- _WHAT TO PRODUCE_:
Make a tally of the lines in the records that include the string "positions", and give only that number.

__________________________________________________

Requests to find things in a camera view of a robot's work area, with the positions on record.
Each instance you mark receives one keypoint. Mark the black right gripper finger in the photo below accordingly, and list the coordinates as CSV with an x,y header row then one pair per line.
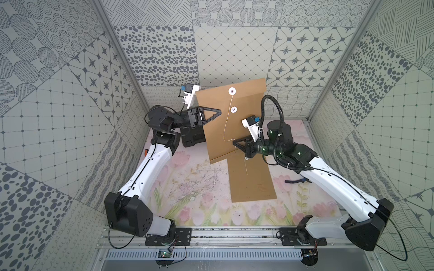
x,y
240,145
242,141

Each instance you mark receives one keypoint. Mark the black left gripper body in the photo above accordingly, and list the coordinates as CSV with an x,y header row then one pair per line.
x,y
198,117

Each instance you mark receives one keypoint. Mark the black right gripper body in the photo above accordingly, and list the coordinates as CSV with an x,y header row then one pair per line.
x,y
254,148

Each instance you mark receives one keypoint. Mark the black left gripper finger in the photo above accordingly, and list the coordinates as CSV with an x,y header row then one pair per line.
x,y
209,116
214,110

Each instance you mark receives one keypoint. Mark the brown kraft file bag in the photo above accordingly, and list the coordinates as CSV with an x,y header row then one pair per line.
x,y
236,102
249,180

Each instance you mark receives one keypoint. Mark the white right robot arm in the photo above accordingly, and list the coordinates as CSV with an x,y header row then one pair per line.
x,y
278,142

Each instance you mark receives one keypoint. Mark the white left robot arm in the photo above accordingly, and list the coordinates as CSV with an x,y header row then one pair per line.
x,y
127,210

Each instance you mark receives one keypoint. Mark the black plastic tool case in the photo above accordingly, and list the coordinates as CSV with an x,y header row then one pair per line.
x,y
192,136

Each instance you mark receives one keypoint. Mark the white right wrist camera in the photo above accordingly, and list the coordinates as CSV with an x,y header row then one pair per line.
x,y
252,124

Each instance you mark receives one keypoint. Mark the blue handled pliers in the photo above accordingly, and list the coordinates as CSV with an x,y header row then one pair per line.
x,y
300,181

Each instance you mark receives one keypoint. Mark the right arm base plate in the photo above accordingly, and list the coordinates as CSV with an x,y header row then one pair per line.
x,y
293,237

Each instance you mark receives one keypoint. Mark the aluminium mounting rail frame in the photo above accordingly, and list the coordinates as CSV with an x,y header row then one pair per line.
x,y
234,237

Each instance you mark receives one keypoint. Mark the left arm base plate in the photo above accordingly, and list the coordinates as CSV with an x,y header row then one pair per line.
x,y
176,236

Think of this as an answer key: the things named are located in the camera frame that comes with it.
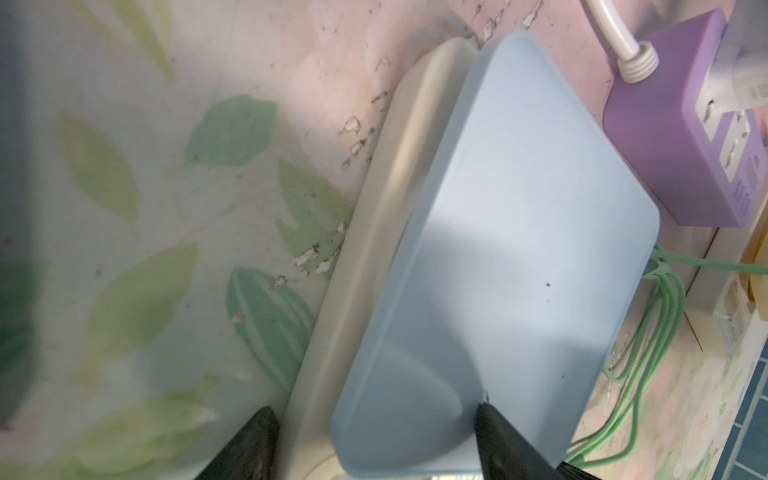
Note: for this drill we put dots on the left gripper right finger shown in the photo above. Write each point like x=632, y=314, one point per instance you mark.
x=503, y=452

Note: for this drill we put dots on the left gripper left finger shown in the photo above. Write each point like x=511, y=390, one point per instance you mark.
x=250, y=454

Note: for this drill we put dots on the blue electronic scale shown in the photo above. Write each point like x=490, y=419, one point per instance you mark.
x=493, y=256

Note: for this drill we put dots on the purple power strip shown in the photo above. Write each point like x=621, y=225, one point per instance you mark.
x=707, y=166

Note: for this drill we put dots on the white charger adapter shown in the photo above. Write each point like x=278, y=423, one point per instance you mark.
x=737, y=79

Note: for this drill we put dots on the yellow electronic scale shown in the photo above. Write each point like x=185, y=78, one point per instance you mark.
x=720, y=306

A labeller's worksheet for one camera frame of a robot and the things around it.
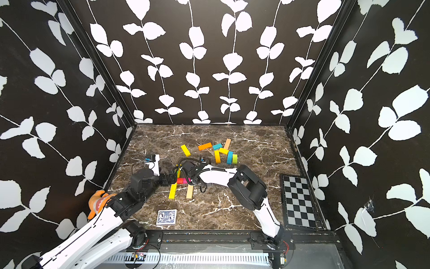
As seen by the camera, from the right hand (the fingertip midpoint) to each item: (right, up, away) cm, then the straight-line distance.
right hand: (198, 178), depth 94 cm
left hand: (-11, +10, -17) cm, 22 cm away
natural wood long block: (+17, +20, +17) cm, 32 cm away
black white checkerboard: (+52, -10, -10) cm, 54 cm away
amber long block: (+11, +11, +10) cm, 19 cm away
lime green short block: (+21, +10, +7) cm, 25 cm away
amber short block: (+14, +15, +12) cm, 24 cm away
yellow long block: (-5, +8, -24) cm, 26 cm away
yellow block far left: (-10, +15, +13) cm, 22 cm away
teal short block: (+11, +18, +14) cm, 25 cm away
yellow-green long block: (-13, -6, -6) cm, 15 cm away
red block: (-5, +5, -23) cm, 24 cm away
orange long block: (+2, +18, +15) cm, 23 cm away
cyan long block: (+18, +11, +9) cm, 23 cm away
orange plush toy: (-45, -7, -16) cm, 49 cm away
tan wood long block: (-4, -6, -6) cm, 9 cm away
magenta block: (-3, +4, -22) cm, 23 cm away
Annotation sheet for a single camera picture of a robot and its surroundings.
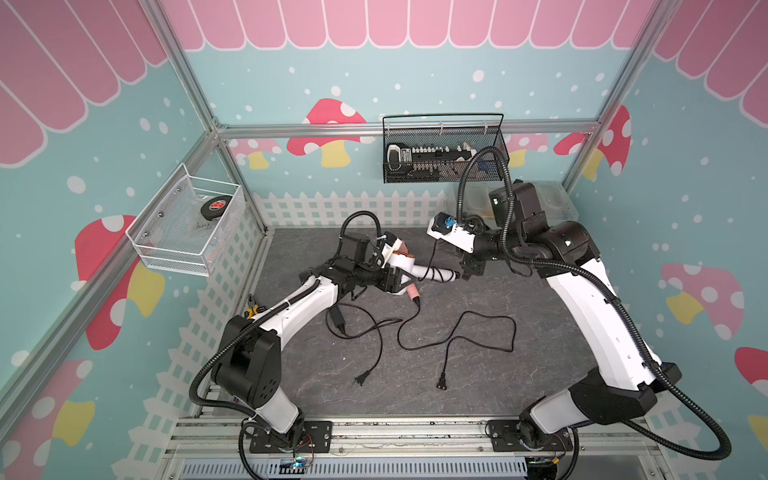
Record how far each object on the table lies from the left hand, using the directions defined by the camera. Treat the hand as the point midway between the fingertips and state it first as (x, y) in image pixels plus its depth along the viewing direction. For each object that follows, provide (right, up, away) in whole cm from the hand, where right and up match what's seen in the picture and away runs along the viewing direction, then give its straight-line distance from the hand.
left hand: (404, 278), depth 83 cm
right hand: (+8, +9, -18) cm, 22 cm away
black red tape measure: (-50, +20, -4) cm, 54 cm away
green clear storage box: (+52, +25, +17) cm, 60 cm away
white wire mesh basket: (-58, +15, -4) cm, 60 cm away
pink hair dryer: (+3, -5, +17) cm, 17 cm away
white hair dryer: (0, +4, -5) cm, 7 cm away
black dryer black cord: (-11, -27, +1) cm, 30 cm away
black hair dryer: (-20, -13, +11) cm, 27 cm away
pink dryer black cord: (+11, -28, +1) cm, 30 cm away
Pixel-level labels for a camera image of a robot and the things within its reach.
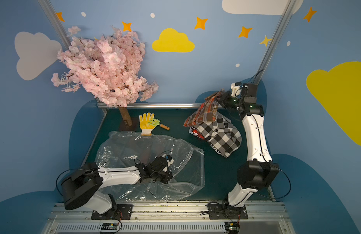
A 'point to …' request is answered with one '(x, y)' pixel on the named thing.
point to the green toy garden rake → (155, 122)
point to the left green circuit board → (110, 226)
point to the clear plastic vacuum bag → (126, 149)
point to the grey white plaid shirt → (224, 138)
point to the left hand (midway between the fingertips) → (173, 175)
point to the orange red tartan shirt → (205, 112)
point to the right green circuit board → (231, 227)
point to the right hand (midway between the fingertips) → (216, 96)
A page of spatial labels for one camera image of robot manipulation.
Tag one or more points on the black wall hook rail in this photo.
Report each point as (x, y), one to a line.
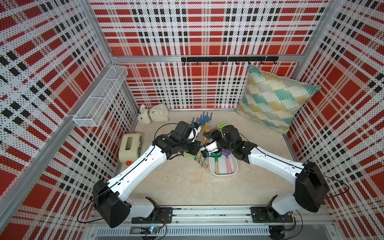
(260, 59)

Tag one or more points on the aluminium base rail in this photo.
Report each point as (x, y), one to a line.
(221, 222)

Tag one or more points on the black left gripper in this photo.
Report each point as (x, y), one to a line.
(196, 146)

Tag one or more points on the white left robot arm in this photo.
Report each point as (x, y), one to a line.
(112, 200)

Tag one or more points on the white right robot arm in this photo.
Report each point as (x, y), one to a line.
(310, 185)

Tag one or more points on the white plastic storage box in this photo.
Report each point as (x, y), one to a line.
(223, 166)

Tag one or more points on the dark green rake wooden handle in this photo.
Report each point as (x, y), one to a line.
(216, 157)

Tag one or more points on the white wire wall basket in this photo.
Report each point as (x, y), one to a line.
(95, 107)

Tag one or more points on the purple rake pink handle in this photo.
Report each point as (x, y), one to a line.
(227, 153)

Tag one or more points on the cream toy radio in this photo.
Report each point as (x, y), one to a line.
(131, 148)

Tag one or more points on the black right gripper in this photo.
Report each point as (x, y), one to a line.
(215, 135)

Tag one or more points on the teal yellow patterned pillow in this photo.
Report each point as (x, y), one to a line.
(272, 100)

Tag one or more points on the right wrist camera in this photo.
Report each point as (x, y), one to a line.
(212, 147)

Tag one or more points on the white plush dog toy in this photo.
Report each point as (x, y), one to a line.
(158, 113)

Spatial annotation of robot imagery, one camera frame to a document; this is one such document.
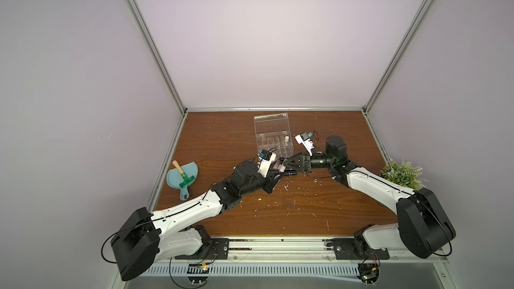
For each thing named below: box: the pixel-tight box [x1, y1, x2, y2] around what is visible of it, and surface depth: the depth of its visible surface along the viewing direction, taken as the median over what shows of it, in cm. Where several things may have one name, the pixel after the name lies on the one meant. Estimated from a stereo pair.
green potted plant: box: [380, 157, 430, 190], surface depth 76 cm
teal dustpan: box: [165, 161, 199, 201], surface depth 95 cm
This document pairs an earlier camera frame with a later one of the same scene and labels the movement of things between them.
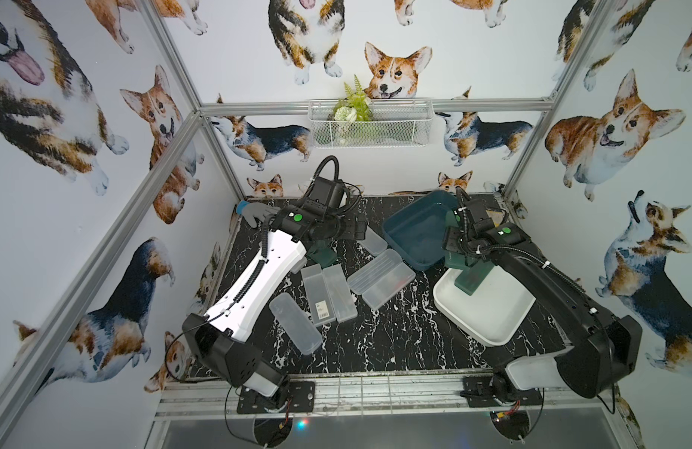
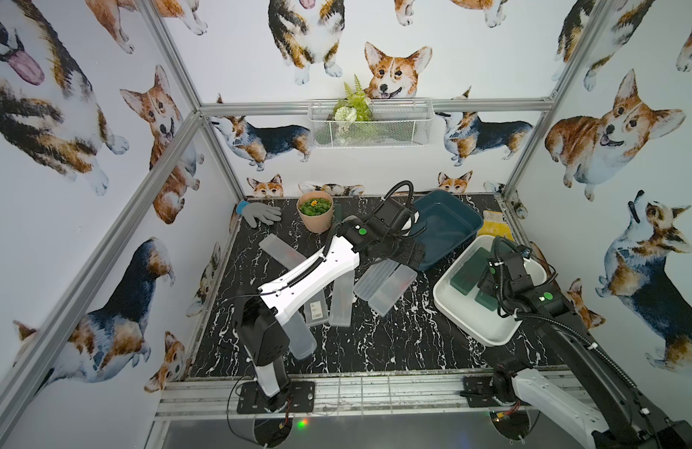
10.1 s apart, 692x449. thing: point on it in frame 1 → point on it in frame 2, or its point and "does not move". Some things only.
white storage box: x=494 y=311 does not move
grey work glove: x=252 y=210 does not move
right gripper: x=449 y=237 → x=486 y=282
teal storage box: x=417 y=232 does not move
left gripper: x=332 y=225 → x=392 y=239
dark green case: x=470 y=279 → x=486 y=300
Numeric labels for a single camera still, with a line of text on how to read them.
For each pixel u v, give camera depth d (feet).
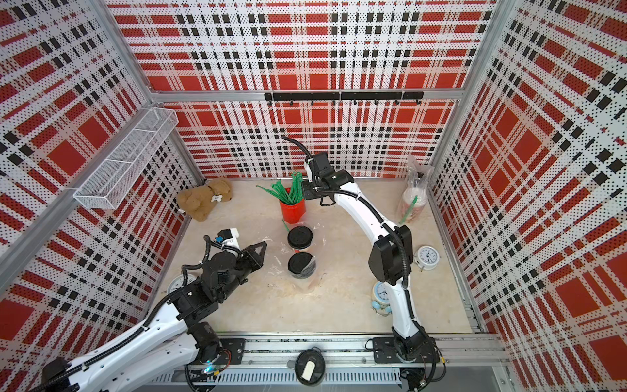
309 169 2.36
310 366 2.06
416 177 2.97
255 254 2.17
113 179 2.36
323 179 2.11
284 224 3.26
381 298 2.65
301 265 2.42
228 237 2.15
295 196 3.24
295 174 4.17
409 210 3.06
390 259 1.72
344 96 2.96
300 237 2.65
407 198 3.01
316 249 2.60
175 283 2.76
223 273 1.78
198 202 3.26
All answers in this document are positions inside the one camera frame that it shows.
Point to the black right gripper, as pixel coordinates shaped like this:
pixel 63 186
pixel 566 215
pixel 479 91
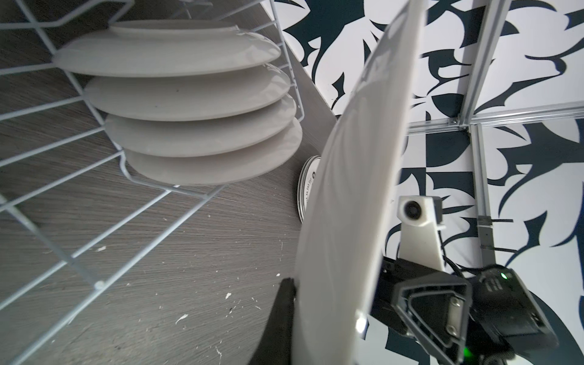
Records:
pixel 489 318

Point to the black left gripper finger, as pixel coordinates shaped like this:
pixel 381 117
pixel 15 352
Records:
pixel 276 341

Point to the plain white plate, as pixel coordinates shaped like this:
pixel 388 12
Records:
pixel 340 247

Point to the stack of unloaded plates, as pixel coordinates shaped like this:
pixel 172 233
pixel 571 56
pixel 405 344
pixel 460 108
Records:
pixel 305 182

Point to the green banner rim plate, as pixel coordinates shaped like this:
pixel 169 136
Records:
pixel 165 48

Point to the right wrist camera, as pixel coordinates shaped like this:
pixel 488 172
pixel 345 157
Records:
pixel 421 221

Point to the white wire dish rack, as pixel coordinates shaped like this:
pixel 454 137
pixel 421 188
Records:
pixel 203 292

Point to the aluminium cage frame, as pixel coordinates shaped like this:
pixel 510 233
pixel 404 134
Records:
pixel 537 64

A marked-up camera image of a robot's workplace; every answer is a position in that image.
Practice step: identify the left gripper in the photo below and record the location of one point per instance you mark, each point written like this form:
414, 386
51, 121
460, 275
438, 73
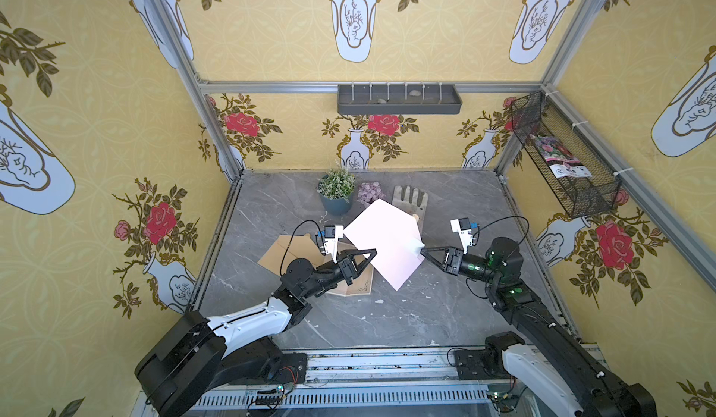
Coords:
347, 269

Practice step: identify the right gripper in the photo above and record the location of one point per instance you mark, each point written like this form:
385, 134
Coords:
450, 259

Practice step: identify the pink envelope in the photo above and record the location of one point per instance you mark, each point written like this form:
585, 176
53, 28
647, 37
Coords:
396, 237

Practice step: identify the brown kraft envelope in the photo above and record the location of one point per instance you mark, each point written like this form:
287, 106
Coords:
284, 251

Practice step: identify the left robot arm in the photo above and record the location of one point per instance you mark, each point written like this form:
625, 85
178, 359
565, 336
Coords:
200, 353

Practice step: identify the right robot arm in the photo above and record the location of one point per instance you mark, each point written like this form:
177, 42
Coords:
540, 352

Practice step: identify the dirty white work glove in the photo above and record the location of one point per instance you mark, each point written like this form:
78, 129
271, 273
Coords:
412, 201

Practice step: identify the purple flowers in white pot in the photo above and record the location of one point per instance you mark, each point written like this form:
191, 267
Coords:
370, 192

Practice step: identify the green plant in blue pot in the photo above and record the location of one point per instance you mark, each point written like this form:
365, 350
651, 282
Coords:
335, 190

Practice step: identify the seed packet in basket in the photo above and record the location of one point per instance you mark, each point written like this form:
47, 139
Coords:
559, 159

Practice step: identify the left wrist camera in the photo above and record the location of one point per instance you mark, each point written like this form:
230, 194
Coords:
329, 240

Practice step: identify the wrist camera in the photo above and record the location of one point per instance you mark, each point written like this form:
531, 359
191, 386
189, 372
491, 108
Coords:
329, 240
467, 232

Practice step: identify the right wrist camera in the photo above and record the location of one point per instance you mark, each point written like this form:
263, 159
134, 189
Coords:
467, 232

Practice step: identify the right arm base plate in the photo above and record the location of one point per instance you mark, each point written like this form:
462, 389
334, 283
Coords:
470, 365

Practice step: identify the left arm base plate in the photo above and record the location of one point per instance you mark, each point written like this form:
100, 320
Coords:
287, 368

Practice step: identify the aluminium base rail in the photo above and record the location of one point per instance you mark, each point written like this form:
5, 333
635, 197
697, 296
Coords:
372, 377

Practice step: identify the grey wall shelf tray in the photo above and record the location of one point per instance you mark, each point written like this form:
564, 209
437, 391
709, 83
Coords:
362, 99

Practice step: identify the black wire mesh basket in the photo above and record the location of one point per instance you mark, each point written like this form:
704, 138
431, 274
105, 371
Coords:
536, 114

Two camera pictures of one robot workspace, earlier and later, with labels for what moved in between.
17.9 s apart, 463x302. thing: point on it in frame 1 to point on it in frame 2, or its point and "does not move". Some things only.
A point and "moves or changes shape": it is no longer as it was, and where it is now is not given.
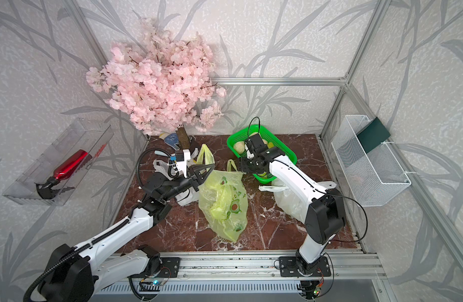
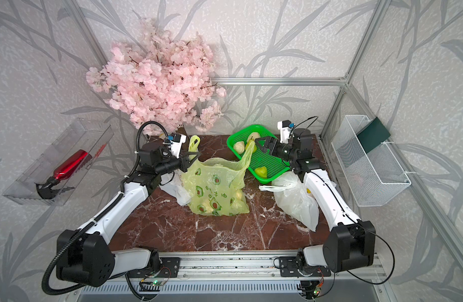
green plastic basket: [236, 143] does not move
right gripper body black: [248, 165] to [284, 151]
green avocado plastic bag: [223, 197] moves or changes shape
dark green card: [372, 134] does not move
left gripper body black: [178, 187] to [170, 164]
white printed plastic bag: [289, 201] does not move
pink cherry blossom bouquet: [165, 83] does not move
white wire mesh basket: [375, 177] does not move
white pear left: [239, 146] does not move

__________________________________________________

- _RESULT OF THE TASK_:
2